§ **PROBLEM DETAILS**
Would you return the lines between the one holding "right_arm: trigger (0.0" and the one holding "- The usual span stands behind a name", inclusive, and only those, exactly as they stand in the listing below?

━━━━━ DATA BLOCK ━━━━━

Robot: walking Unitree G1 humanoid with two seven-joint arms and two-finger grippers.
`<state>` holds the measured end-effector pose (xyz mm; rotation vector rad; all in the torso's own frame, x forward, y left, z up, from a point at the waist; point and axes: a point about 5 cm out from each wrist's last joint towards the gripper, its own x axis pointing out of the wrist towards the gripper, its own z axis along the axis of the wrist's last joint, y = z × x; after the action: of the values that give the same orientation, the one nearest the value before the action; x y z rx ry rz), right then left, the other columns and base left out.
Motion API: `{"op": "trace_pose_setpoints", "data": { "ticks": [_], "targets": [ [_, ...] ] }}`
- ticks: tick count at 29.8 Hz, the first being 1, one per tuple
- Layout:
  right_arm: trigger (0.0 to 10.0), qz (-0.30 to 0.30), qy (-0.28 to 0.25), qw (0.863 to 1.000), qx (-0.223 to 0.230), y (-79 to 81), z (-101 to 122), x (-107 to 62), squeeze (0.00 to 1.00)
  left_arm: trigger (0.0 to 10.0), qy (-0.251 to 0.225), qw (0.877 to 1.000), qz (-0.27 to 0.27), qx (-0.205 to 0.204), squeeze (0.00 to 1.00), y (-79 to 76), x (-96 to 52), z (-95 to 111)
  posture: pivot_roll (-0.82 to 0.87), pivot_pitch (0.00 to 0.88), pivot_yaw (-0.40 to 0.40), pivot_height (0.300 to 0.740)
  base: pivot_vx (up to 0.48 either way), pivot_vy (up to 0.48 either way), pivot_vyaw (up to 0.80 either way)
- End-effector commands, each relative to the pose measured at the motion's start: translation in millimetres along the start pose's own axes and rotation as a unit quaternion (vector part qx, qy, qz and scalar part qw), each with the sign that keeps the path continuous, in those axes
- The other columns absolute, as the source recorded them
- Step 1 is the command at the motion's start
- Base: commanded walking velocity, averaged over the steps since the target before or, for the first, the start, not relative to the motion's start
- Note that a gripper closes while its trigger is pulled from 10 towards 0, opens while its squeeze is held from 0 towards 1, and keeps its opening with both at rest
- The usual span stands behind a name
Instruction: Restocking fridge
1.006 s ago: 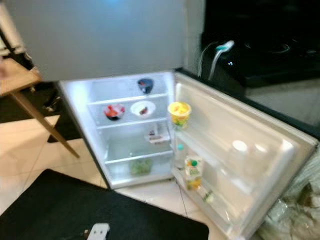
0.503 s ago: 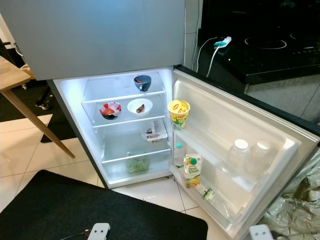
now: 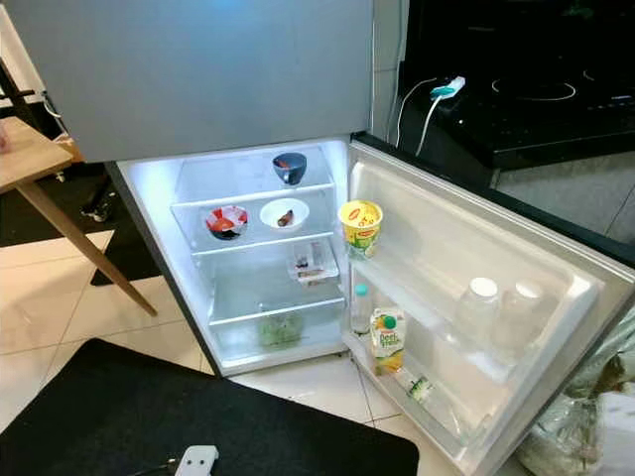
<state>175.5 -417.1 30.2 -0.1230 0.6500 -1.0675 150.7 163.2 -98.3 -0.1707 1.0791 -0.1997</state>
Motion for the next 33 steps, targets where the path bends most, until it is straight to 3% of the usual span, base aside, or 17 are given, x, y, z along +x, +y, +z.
{"op": "trace_pose_setpoints", "data": {
  "ticks": [1,2,3,4,5,7,9,11,13,16,17,18,23,24,29,31,33],
  "targets": [
    [10.0,-0.013,-0.004,0.998,0.056,-2.9,4.2,0.8,0.00,10.0,0.000,1.000,0.005,-0.006,0.00,4.6,-1.7,-1.1,-0.14,0.000,0.039,0.740,0.000,0.000,0.00],
    [10.0,-0.026,-0.014,0.995,0.097,-9.4,11.8,2.8,0.00,10.0,0.000,1.000,0.006,-0.007,0.00,5.6,-2.1,-1.6,-0.14,0.000,0.040,0.740,0.000,0.000,0.00],
    [10.0,-0.026,-0.014,0.995,0.097,-9.4,11.8,2.8,0.00,10.0,0.000,1.000,0.006,-0.007,0.00,5.6,-2.1,-1.6,-0.14,0.000,0.040,0.740,0.000,0.000,0.00],
    [10.0,-0.032,-0.026,0.989,0.140,-15.4,20.2,4.7,0.00,10.0,0.000,1.000,0.006,-0.008,0.00,6.3,-2.4,-2.2,-0.14,0.000,0.040,0.740,0.000,0.000,0.00],
    [10.0,-0.032,-0.026,0.989,0.140,-15.4,20.2,4.7,0.00,10.0,0.000,1.000,0.006,-0.008,0.00,6.3,-2.4,-2.2,-0.14,0.000,0.040,0.740,0.000,0.000,0.00],
    [10.0,-0.027,-0.056,0.975,0.215,-23.0,40.7,7.2,0.00,10.0,0.000,1.000,0.007,-0.010,0.00,7.0,-2.7,-2.7,-0.14,0.001,0.040,0.740,0.000,0.000,0.00],
    [10.0,-0.011,-0.071,0.968,0.242,-22.4,51.6,7.5,0.00,10.0,0.000,1.000,0.007,-0.010,0.00,7.0,-2.7,-2.6,-0.14,0.001,0.040,0.740,0.000,0.000,0.00],
    [10.0,0.060,-0.114,0.954,0.271,-10.2,79.1,4.8,0.00,10.0,0.000,1.000,0.005,-0.010,0.00,6.4,-2.5,-2.3,-0.15,0.002,0.040,0.740,0.000,0.000,0.00],
    [10.0,0.091,-0.132,0.948,0.275,-4.1,89.9,2.6,0.00,10.0,0.000,1.000,0.004,-0.010,0.00,6.0,-2.3,-2.1,-0.15,0.002,0.040,0.740,0.000,0.000,0.00],
    [10.0,0.195,-0.182,0.923,0.278,18.7,118.2,-7.9,0.00,10.0,-0.001,1.000,0.001,-0.010,0.00,3.5,-1.5,-1.4,-0.15,0.005,0.036,0.740,0.000,0.000,0.00],
    [10.0,0.195,-0.182,0.923,0.278,18.7,118.2,-7.9,0.00,10.0,-0.001,1.000,0.001,-0.010,0.00,3.5,-1.5,-1.4,-0.15,0.005,0.036,0.740,0.000,0.000,0.00],
    [10.0,0.243,-0.207,0.907,0.273,29.8,131.8,-14.8,0.00,10.0,-0.002,1.000,-0.001,-0.010,0.00,2.2,-1.0,-0.9,-0.15,0.004,0.035,0.740,0.000,0.000,0.00],
    [10.0,0.272,-0.222,0.897,0.269,37.0,139.7,-19.6,0.00,10.0,-0.003,1.000,-0.001,-0.011,0.00,2.0,-0.9,-0.9,-0.15,0.002,0.035,0.740,0.000,0.000,0.00],
    [10.0,0.314,-0.239,0.882,0.258,45.1,148.0,-25.7,0.00,10.0,-0.002,1.000,-0.001,-0.013,0.00,2.6,-1.3,-2.0,-0.15,0.001,0.038,0.740,0.000,0.000,0.00],
    [10.0,0.356,-0.254,0.866,0.243,50.0,153.4,-30.4,0.00,10.0,0.000,1.000,-0.001,-0.013,0.00,3.2,-1.7,-3.0,-0.15,0.000,0.040,0.740,0.000,0.000,0.00],
    [10.0,0.396,-0.262,0.852,0.222,54.5,154.2,-34.4,0.00,10.0,0.000,1.000,-0.001,-0.012,0.00,3.7,-1.8,-3.0,-0.15,0.000,0.042,0.740,0.000,0.000,0.00],
    [10.0,0.396,-0.262,0.852,0.222,54.5,154.2,-34.4,0.00,10.0,0.000,1.000,-0.001,-0.012,0.00,3.7,-1.8,-3.0,-0.15,0.000,0.042,0.740,0.000,0.000,0.00]
  ]
}}
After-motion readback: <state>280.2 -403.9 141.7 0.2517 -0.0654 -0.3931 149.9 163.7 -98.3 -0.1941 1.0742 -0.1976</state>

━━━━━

§ **REPLY TO THE EXERCISE**
  right_arm: trigger (0.0 to 10.0), qz (-0.30 to 0.30), qy (-0.28 to 0.25), qw (0.863 to 1.000), qx (-0.223 to 0.230), y (-79 to 81), z (-101 to 122), x (-107 to 62), squeeze (0.00 to 1.00)
  left_arm: trigger (0.0 to 10.0), qy (-0.251 to 0.225), qw (0.877 to 1.000), qz (-0.27 to 0.27), qx (-0.205 to 0.204), squeeze (0.00 to 1.00), y (-79 to 76), x (-96 to 52), z (-95 to 111)
  posture: pivot_roll (-0.82 to 0.87), pivot_pitch (0.00 to 0.88), pivot_yaw (-0.40 to 0.40), pivot_height (0.300 to 0.740)
  base: pivot_vx (up to 0.48 either way), pivot_vy (up to 0.48 either way), pivot_vyaw (up to 0.80 either way)
- End-effector commands, each relative to the pose measured at the motion's start: translation in millimetres along the start pose's own axes and rotation as a unit quaternion (vector part qx, qy, qz and scalar part qw), each with the sign that keeps the path continuous, in those axes
- The other columns absolute, as the source recorded them
- Step 1 is the command at the motion's start
- Base: commanded walking velocity, averaged over the steps since the target before or, for the first, the start, not relative to the motion's start
- Note that a gripper closes while its trigger is pulled from 10 towards 0, opens while its squeeze is held from 0 towards 1, and keeps its opening with both at rest
- The usual span stands behind a name

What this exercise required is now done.